Quand j’ai décidé de commencer la formation et que j’ai demandé à mon professeur si je pouvais me lancer dans l’aventure, il m’a répondu que ma pratique était faible mais que j’avais de la technique, beaucoup de présence et que je pouvais essayer si je le désirais. Après quelques mois de formation, il m’a pris à part avec quelques autres et nous a expliqué que notre pratique était faible et que nous devions travailler. Les autres ont arrêté. Moi, j’ai décidé de continuer. Les trois années ont passé et à chaque examen, j’ai entendu que ma pratique était faible et que je devais pratiquer. Pourtant, c’est ce que je faisais mais j’avais beaucoup d’autres chats à fouetter à côté. Ce que j’ai fait, j’ai pratiqué autant que possible. Non plus pour réussir l’examen, je l’ai juste fait parce que j’avais cet appel pour le yoga, j’avais envie d’apprendre, de comprendre, de me transformer, de transcender ces choses en moi qui me limitaient. Si mes asanas n’étaient pas parfaits et bien soit. Cela n’a pas été facile et m’a demandé de faire des choix. Mais comme la vieille pierre qui a besoin d’être polie, j’ai réussi à faire briller des parties de moi qui m’étaient inconnues et d’asanas en asanas pratiqués durant cette formation intense et ardue, j’ai réussi mon examen en m’entendant dire que j’avais du potentiel.
Tout ça pour se rendre compte que finalement, on n’a pas appris tant que ça.

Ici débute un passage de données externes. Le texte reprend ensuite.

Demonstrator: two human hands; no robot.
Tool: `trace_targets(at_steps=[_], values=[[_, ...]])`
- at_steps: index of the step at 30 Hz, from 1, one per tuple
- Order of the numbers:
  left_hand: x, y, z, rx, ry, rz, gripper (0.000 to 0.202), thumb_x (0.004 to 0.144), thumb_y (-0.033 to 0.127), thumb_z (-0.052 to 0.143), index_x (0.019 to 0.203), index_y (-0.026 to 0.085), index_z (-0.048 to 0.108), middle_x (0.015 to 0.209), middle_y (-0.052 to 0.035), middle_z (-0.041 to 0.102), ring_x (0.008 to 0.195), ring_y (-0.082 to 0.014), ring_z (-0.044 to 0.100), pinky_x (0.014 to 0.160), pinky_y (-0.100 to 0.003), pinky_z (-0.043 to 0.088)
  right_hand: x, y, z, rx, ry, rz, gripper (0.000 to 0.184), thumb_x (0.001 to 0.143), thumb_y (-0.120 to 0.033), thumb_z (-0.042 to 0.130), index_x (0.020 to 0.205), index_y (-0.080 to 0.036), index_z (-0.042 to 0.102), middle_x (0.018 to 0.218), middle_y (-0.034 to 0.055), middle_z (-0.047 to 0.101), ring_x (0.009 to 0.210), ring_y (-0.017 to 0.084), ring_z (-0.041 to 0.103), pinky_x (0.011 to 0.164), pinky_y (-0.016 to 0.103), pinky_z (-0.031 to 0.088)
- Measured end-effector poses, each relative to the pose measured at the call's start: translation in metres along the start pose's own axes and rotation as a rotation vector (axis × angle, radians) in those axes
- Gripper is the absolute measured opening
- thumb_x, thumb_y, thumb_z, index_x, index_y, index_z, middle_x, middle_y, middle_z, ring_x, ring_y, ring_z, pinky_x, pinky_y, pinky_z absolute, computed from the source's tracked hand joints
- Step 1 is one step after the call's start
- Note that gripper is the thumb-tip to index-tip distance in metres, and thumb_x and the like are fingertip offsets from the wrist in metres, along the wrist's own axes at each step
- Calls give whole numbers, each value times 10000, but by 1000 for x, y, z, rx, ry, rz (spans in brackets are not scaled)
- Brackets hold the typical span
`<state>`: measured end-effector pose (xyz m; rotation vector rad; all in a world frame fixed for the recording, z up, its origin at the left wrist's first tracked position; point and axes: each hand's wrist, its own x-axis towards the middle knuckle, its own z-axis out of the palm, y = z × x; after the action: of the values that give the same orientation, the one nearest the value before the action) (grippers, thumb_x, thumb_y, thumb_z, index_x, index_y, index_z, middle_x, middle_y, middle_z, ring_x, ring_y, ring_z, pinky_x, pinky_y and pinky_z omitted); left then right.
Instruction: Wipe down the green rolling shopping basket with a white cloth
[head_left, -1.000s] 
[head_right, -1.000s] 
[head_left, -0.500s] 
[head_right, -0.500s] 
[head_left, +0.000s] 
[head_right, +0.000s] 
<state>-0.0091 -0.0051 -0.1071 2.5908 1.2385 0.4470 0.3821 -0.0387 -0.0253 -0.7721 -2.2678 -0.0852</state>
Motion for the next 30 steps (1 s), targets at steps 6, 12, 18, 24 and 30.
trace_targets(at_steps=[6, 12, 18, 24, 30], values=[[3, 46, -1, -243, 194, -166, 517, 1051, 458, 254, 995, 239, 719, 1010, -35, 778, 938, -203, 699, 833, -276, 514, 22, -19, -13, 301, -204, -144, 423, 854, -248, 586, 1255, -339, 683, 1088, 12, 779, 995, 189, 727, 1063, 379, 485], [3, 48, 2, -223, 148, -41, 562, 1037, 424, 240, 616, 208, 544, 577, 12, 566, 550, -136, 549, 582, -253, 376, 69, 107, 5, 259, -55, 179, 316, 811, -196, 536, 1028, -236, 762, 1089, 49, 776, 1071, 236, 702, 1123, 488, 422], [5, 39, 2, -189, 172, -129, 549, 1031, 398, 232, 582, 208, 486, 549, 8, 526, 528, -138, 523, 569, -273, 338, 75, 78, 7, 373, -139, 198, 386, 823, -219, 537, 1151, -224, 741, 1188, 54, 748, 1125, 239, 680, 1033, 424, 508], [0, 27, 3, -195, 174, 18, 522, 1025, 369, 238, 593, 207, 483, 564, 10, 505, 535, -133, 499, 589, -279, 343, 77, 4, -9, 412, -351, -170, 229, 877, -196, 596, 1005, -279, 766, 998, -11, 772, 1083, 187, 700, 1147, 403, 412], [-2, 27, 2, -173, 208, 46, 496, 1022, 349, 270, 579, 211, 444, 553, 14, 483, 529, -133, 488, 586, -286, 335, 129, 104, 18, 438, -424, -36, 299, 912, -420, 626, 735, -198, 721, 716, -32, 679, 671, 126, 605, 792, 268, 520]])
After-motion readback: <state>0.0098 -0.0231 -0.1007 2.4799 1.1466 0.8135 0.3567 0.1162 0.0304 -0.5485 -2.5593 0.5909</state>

Enfin si, j’ai appris qu’il fallait beaucoup travailler lorsqu’on désire quelque chose. Que le dicton « Rome ne s’est pas construit en un jour » prend tout son sens dans ce contexte. Pour ce qui est du yoga, je me rappellerais toujours de Rita Keller, une professeur de yoga iyengar allemande, qui nous avait dit « il faut 4 vies pour apprendre le yoga ». Restons donc humble, lorsque nous parlons, nous montrons, nous photographions. Car ce n’est que le fragment d’un kaléidoscope bien plus immense que nous ne pouvons l’imaginer.
Et vous? Que pensez-vous de ces images parfaites? Comment résonnent-elles en vous?
Donnez-moi votre avis. Ca m’intéresse vraiment.
Ecrit par Letizia Terrana
Credit photo: Amy


2 commentaires
Sabrina
Merci pour cet article. Moi j’aime assez voir ces positions et cela me donne envie de travailler pour y arriver. Le seul souci est que qu’ il faut effectivrment bcp d’annees avant d’y arriver et que je ne suis pas sure d’avoir la patience…et les cours débutants semblent un peu fade a coté ! Mais il est vrai qu’avec ce type de photos on voit plus le coté acrobatique que l’aspect méditation derriere.
ArmandAmar
Merci pour ton commentaire Sabrina. Je suis d’accord avec toi. Cela prend des années. C’est un travail de fourmi jour après jour. Je pense qu’il vaut mieux ne pas se mettre d’objectif précis et de profiter des bienfaits du yoga au quotidien. Le jour ou le corps est prêt, ça viendra tout seul. Surtout il faut éviter de se blesser et pratiquer avec joie. Tu n’as pas de cours intermédiaire près de chez toi? Ce serait une solution.. Joyeux Noel.